In the meantime, I’ll leave you with the following.
Firearms are the leading cause of death for American children
There have been a total of 130 mass shootings this year— more than the number of calendar days. Before Nashville, 33 incidents of gunfire have occurred at schools resulting in 8 deaths in 2023. (In 2022, there were 177 events resulting in 57 deaths.)
Altogether, firearm injuries (at and away from school) are the leading cause of death among children in the U.S. It surpassed motor vehicle crashes in 2020 for the first time.
We are failing our children.
The collective trauma is also real. Among survivors of school shootings, prescriptions of antidepressants (understandably) increases. In addition, a national poll found that 3 in 5 teenagers worry about a shooting happening at their school.
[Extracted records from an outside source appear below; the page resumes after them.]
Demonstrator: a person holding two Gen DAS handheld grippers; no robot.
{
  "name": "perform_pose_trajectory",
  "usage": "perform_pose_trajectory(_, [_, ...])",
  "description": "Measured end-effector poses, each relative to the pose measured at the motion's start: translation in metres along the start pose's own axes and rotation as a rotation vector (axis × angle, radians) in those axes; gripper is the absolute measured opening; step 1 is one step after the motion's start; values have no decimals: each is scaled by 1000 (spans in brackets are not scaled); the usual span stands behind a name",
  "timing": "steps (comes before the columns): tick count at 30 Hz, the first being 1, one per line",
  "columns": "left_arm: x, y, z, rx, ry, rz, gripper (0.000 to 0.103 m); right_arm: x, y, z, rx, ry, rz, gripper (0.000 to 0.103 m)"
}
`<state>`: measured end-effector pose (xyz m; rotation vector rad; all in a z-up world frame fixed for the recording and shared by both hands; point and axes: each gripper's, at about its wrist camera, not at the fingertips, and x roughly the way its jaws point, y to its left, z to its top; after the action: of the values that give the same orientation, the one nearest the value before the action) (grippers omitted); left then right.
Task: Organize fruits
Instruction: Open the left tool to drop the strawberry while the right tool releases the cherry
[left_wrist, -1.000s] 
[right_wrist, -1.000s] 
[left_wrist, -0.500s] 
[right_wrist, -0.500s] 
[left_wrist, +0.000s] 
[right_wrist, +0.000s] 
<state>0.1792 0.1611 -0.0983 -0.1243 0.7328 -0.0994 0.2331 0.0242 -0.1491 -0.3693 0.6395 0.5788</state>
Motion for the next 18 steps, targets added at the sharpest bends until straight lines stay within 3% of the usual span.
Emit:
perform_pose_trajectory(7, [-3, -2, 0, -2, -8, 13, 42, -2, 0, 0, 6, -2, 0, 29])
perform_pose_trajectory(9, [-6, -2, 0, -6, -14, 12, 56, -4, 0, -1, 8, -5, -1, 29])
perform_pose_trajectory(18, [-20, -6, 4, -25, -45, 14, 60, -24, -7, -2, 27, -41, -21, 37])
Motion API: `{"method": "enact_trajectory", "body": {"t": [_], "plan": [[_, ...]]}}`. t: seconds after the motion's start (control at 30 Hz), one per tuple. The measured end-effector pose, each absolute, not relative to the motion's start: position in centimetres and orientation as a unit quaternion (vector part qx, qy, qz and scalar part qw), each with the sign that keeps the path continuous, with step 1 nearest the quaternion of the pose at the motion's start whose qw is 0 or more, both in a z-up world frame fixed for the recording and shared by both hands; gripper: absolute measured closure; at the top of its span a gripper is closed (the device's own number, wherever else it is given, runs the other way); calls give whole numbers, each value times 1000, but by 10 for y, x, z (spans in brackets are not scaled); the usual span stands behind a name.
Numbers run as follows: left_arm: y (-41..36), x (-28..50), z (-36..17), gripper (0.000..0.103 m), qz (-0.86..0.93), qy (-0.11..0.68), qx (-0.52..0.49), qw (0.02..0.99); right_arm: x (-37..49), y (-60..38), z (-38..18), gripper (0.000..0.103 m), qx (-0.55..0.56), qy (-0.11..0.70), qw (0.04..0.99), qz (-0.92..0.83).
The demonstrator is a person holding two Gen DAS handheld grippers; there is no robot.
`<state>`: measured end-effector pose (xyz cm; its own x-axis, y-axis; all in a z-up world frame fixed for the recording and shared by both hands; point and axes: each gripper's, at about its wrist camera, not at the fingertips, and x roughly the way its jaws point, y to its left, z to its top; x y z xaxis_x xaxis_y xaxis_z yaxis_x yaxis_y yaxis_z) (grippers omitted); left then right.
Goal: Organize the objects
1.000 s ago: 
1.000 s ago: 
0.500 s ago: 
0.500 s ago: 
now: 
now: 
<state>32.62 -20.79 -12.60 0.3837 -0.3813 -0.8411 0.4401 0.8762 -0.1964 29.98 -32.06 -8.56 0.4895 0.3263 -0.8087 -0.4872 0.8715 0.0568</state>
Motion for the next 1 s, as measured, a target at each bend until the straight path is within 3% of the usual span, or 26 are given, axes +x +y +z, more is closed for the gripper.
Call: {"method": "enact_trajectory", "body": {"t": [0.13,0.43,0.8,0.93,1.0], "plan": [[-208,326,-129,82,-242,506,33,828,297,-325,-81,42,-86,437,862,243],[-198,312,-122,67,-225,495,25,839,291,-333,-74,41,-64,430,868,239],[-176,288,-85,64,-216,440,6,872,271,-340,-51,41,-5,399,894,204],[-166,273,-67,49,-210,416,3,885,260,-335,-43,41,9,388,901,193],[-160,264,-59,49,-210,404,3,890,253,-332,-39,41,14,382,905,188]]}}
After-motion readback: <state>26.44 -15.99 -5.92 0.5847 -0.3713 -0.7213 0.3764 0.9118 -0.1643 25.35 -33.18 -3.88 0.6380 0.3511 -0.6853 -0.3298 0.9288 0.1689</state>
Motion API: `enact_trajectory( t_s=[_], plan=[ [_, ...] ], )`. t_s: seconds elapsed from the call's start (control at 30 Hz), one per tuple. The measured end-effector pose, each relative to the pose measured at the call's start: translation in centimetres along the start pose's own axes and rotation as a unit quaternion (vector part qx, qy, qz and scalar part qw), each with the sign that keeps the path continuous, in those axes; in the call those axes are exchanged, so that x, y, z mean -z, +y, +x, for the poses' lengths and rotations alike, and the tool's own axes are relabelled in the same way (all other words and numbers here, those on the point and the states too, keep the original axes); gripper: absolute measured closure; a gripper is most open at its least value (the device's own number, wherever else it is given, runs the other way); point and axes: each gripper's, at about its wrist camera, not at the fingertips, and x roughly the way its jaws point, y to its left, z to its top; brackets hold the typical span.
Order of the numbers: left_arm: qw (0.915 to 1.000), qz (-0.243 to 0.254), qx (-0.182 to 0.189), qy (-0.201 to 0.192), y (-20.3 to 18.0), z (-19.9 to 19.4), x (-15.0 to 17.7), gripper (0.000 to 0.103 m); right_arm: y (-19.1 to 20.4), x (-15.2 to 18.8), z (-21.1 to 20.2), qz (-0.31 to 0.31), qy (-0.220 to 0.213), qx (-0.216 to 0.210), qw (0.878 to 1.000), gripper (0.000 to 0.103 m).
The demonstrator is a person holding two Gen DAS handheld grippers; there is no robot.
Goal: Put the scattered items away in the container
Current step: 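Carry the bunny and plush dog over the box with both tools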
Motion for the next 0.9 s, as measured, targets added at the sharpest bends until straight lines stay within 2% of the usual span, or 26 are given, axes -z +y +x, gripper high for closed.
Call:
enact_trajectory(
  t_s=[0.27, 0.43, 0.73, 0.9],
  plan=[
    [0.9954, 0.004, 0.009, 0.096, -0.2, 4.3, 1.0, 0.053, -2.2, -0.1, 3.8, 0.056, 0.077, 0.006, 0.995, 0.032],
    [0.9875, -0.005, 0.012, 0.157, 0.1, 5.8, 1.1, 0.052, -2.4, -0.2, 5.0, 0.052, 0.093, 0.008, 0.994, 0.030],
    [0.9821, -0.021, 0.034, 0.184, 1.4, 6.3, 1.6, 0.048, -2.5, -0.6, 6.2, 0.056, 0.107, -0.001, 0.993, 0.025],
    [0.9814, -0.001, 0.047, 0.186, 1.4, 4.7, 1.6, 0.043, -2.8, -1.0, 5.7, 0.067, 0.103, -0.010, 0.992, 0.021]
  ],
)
This increases immediately following a mass school shooting.
None of us are immune. And we should not become immune.
For those looking for immediate resources, the National Child Traumatic Stress Network developed the following fantastic resources:
Below are previous YLE posts that are as relevant today as they were before. I hope they help you feel empowered. There are solutions and paths forward, albeit slow.
We can reduce gun violence in the U.S. —We’ve done hard public health things before.
It’s hard to explain (and fix) evil—But, it’s not mental illness. Focusing solely on it largely avoids confronting the real, more complicated causes.
Firearms: What you can do right now —There’s a lot.
Epidemiology of Mass Shootings —You’ll notice the Nashville tragedy follows some, but not all patterns of previous school mass shootings.
Take care of yourselves. I know I’ll be hugging my kids extra tight. Solutions to come.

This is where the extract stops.